Cet homme de théâtre, qui suit un enseignement d'art dramatique en Italie au lendemain de la Première Guerre mondiale, fonde, en 1923, au Caire, le théâtre Ramsis, qu'il dirige jusqu'en 1958. Il y fait jouer non seulement ses pièces, mais un répertoire étendu. Il participe en même temps à la naissance du cinéma égyptien : c'est grâce à son aide financière et à sa présence que Muḥammad Karim peut tourner le deuxième film qui fait date en Égypte, Zaynab (1929), qui sera sonorisé. Pour Wahbi, le cinéma est un complément docile de la scène. L'acteur se fait producteur et cinéaste, mais sans gagner aucun titre de gloire avec des comédies ou des mélodrames superficiels dans la tradition du théâtre filmé : ‘ l'Interdit ’ (al-Difa, 1933), ‘ Gloire éternelle ’ (al-Magd al-Khalid, 1936), ‘ l'Heure de l'exécution ’ (Sa'at al-tanfidh, 1937), Gawhara (1942). Il est assez prolixe pour signer, de 1944 à 1947, treize films du même ordre. Le théâtre et quelques rôles à l'écran maintiendront son prestige : il joue dans l'intéressante fresque d'Abu Sayf, Le Caire 30 (1966), dans Miramar de Kamal as-Shaykh (1969), puis dans le Choix de Yusuf Chahin, qui lui rend une sorte d'hommage en l'invitant à une ultime apparition à l'occasion d'Alexandrie, pourquoi ? (1982).

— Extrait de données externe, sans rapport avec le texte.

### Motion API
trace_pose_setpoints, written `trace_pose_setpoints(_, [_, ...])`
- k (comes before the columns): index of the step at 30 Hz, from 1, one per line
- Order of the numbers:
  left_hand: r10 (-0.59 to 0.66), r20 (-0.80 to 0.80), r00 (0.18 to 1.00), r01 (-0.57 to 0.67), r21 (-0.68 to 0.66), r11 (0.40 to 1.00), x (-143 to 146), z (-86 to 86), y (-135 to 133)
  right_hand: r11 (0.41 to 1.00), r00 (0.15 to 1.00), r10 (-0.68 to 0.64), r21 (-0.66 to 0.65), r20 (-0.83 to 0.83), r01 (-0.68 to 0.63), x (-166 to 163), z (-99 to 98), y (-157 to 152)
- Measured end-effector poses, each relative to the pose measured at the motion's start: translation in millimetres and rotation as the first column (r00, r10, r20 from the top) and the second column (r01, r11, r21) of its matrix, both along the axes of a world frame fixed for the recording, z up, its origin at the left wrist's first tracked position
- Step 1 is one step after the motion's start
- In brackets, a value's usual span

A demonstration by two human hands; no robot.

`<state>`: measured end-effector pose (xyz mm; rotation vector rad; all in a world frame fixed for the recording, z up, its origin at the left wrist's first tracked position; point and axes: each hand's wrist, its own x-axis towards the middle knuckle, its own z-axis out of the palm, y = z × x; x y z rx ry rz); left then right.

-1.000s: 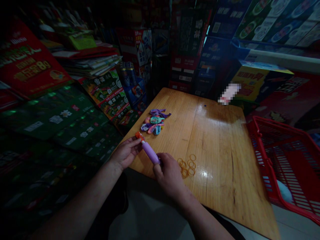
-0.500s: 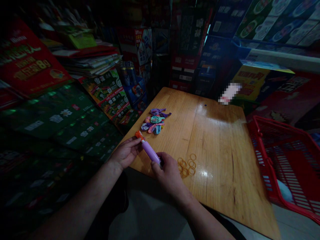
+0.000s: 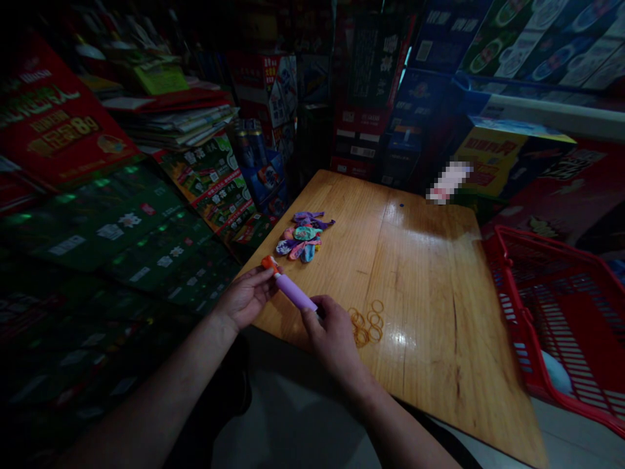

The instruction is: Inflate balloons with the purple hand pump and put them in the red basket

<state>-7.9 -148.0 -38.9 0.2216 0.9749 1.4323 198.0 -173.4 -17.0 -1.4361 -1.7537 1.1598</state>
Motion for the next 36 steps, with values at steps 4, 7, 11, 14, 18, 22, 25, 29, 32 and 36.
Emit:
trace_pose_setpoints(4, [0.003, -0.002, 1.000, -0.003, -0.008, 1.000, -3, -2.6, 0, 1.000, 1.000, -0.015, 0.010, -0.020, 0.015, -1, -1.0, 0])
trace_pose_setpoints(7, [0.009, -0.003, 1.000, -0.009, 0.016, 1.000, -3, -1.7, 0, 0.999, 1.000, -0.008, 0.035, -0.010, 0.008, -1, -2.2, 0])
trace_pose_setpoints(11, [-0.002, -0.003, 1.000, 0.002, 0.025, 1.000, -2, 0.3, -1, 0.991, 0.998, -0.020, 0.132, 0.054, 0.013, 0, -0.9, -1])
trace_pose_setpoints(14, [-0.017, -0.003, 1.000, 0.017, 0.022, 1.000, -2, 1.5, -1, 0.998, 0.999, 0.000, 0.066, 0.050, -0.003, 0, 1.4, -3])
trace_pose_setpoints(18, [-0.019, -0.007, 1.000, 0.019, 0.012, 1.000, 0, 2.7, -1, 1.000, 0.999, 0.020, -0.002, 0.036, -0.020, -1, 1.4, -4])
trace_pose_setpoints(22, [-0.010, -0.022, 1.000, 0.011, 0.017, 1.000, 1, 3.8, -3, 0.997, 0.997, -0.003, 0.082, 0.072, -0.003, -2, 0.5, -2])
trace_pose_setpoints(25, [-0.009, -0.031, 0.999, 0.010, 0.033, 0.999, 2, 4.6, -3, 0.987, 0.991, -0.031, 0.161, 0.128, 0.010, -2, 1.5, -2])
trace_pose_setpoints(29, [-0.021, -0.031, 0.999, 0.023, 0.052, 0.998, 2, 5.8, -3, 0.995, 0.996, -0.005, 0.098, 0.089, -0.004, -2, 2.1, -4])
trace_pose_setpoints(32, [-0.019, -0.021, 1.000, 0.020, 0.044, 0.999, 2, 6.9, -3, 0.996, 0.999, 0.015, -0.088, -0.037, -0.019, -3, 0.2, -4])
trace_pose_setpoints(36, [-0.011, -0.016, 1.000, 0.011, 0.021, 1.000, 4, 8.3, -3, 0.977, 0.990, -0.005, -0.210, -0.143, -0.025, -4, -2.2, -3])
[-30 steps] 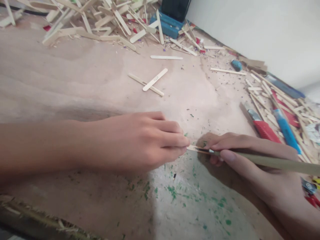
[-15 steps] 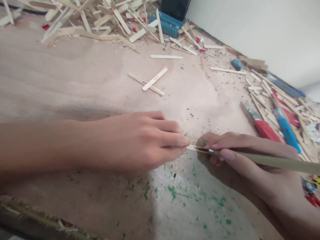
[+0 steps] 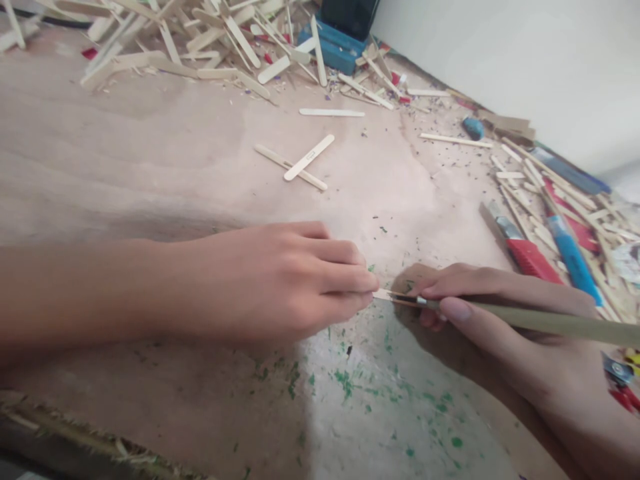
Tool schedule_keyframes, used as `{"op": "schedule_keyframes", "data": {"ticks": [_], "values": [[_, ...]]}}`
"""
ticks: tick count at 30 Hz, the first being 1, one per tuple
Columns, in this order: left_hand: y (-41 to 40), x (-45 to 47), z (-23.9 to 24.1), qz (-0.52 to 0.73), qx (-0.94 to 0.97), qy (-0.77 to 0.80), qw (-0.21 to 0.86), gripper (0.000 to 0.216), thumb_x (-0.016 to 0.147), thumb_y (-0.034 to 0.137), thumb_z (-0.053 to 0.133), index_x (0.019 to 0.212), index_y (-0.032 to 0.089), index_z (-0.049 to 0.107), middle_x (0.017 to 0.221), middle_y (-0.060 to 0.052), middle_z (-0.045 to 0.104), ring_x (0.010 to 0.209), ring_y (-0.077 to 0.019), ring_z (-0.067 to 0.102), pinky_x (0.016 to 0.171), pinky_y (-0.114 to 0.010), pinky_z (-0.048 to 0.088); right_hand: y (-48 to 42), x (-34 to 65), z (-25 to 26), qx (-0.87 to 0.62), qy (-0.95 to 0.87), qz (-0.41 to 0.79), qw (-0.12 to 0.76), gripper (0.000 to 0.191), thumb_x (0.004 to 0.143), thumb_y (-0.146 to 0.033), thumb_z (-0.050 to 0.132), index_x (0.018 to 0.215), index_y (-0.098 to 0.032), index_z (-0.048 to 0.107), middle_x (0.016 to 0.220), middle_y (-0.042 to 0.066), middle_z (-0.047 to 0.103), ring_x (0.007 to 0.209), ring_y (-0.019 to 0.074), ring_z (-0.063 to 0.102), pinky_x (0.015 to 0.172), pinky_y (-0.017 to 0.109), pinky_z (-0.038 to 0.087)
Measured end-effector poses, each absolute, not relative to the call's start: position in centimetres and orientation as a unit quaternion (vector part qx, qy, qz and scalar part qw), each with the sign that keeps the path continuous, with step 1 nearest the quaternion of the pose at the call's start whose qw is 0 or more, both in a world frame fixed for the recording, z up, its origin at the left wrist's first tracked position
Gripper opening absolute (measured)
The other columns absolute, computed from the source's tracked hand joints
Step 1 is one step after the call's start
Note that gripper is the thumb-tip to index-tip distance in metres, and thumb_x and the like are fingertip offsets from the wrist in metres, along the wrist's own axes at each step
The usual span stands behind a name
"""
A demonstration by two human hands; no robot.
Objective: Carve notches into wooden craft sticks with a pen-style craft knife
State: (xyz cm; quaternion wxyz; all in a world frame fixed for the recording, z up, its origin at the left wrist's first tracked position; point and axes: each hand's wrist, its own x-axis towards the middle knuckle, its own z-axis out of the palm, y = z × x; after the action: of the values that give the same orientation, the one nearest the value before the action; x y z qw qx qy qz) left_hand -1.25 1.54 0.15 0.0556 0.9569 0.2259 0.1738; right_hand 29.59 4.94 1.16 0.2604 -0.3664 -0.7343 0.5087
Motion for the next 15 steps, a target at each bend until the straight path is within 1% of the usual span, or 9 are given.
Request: {"op": "schedule_keyframes", "data": {"ticks": [4, 8, 12, 15], "values": [[1.58, -1.17, 0.12, 0.177, 0.957, 0.224, 0.048, 0.035, 0.117, 0.009, 0.050, 0.119, 0.019, 0.083, 0.138, -0.007, 0.083, 0.120, -0.0233, 0.078, 0.104, -0.036, 0.061, 5.03, 29.57, 1.18, -0.364, -0.741, 0.503, 0.259, 0.014, 0.107, -0.023, 0.081, 0.111, -0.030, 0.093, 0.099, 0.005, 0.088, 0.084, 0.0196, 0.082, 0.077, 0.029, 0.069], [1.59, -1.23, 0.11, 0.173, 0.958, 0.222, 0.048, 0.041, 0.118, 0.007, 0.043, 0.120, 0.016, 0.083, 0.138, -0.007, 0.083, 0.121, -0.0237, 0.078, 0.105, -0.037, 0.060, 4.98, 29.65, 1.26, -0.361, -0.740, 0.502, 0.264, 0.016, 0.107, -0.024, 0.080, 0.113, -0.032, 0.093, 0.103, 0.006, 0.089, 0.086, 0.0217, 0.083, 0.077, 0.032, 0.070], [1.55, -1.30, 0.14, 0.173, 0.957, 0.227, 0.047, 0.038, 0.118, 0.008, 0.047, 0.120, 0.018, 0.083, 0.137, -0.007, 0.083, 0.120, -0.0227, 0.077, 0.106, -0.035, 0.059, 5.00, 29.68, 1.23, -0.359, -0.741, 0.505, 0.261, 0.017, 0.107, -0.023, 0.080, 0.113, -0.032, 0.093, 0.100, 0.004, 0.088, 0.084, 0.0195, 0.082, 0.078, 0.030, 0.070], [1.52, -1.29, 0.16, 0.172, 0.958, 0.225, 0.047, 0.037, 0.118, 0.008, 0.048, 0.120, 0.020, 0.083, 0.138, -0.006, 0.083, 0.121, -0.0222, 0.077, 0.105, -0.034, 0.059, 5.03, 29.65, 1.23, -0.355, -0.737, 0.511, 0.265, 0.017, 0.107, -0.022, 0.080, 0.113, -0.032, 0.093, 0.102, 0.006, 0.089, 0.085, 0.0211, 0.083, 0.078, 0.032, 0.071]]}}
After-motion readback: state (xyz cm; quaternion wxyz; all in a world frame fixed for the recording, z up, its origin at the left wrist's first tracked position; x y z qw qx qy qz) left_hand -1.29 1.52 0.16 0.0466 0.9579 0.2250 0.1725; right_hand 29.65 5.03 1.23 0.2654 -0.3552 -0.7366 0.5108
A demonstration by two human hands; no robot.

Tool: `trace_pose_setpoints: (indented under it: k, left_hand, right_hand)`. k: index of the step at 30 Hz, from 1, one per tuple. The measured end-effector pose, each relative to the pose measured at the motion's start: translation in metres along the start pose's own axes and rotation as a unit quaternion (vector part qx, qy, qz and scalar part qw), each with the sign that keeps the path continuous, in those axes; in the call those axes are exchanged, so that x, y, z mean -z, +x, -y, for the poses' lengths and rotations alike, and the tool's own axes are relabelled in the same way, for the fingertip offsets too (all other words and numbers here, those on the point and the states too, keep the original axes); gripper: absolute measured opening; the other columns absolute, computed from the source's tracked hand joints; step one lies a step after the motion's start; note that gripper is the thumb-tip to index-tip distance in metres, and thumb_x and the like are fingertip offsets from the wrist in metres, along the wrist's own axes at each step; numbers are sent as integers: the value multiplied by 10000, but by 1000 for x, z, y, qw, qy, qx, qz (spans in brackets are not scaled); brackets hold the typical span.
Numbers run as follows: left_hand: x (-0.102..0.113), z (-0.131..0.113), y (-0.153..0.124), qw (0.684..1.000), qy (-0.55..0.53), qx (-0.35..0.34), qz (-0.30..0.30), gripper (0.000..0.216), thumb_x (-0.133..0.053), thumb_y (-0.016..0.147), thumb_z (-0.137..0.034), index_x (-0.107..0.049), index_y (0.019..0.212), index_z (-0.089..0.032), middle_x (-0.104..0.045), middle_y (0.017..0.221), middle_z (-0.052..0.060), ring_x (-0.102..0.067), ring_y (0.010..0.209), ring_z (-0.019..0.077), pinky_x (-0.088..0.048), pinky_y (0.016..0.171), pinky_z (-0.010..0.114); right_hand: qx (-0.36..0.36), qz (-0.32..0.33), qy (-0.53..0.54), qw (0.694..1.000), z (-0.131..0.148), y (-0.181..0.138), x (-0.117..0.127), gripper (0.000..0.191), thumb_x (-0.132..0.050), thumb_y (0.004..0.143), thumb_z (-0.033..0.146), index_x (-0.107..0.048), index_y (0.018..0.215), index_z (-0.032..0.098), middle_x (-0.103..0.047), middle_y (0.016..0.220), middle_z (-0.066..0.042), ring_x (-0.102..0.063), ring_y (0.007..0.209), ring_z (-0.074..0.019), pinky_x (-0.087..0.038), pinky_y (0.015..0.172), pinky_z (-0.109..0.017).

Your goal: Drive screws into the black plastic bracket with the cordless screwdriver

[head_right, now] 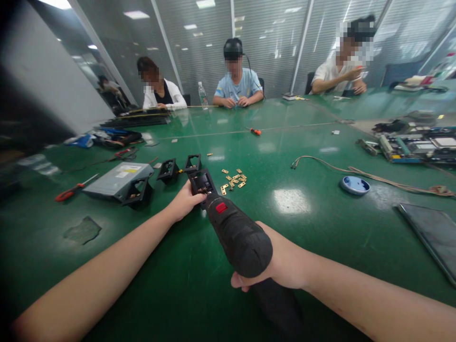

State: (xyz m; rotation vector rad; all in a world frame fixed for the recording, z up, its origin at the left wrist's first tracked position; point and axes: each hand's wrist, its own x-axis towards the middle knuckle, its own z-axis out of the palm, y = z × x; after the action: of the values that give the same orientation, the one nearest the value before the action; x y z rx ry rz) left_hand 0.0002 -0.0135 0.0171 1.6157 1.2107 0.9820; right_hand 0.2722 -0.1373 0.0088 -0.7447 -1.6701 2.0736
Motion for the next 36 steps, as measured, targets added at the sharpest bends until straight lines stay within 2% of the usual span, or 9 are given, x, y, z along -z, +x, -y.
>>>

WAHLBERG (Mark Robert Michael Wahberg, dit Mark)

acteur américain (Dorchester, Mass., 1971).

Ancien musicien de rock, il flirte avec le cinéma dès le début des années 90. Mais il faudra attendre sa création de Candide au pays du porno dans Boogie Nights (P.T. Anderson, 1997) pour connaître cet acteur sobre et crédible, finement humoristique ou hypersensible si la situation le demande. Même des entreprises peu ambitieuses comme le Corrupteur (James Foley, 1999) ou En pleine tempête (W. Petersen, 2000) bénéficient de son jeu nuancé et attachant. Mais on le préfère, sombre, buté et pathétique, ancien tolard désireux de se réinsérer, dans The Yards (J. Gray, id.) où son talent est au diapason des exigeances du cinéaste.

WAJDA (Andrzej)

cinéaste polonais (Suwałki 1926).

Son père était officier de carrière, sa mère institutrice. Quand la guerre éclate, il a treize ans ; son père est tué dès septembre 1939. Le jeune Wajda doit se mettre au travail ; il est tonnelier, serrurier, il aide à restaurer des fresques d'églises. En 1942, il prend part à la Résistance dans les rangs de l'AK (Armia Krajowa), l'Armée de l'intérieur, que dirige le gouvernement légal à Londres et qui s'opposera vite à l'Armia Ludowa, l'Armée du peuple, contrôlée par les communistes. Il termine ses études en 1946, s'inscrit à l'académie des beaux-arts de Cracovie et fonde, avec le peintre Andrzej Wroblewski, le Groupe des autodidactes, partisans d'une peinture « barbare et brutale », influencée par le néoréalisme et par l'art graphique mexicain ; il entre enfin à l'école de cinéma de Łódź. Son diplôme obtenu en 1952, il est assistant d'Aleksander Ford. En 1954, avec Génération, son premier film, il inaugure l'« école polonaise », qu'il n'a depuis cessé d'illustrer. À partir de 1959, il sera également metteur en scène de théâtre, en Pologne et à l'étranger. Depuis 1972, il dirige l'unité de production « X », et préside l'Union des cinéastes polonais. En 1980, il a pris fait et cause pour les syndicats libres de Solidarité et leur a consacré un film : l'Homme de fer.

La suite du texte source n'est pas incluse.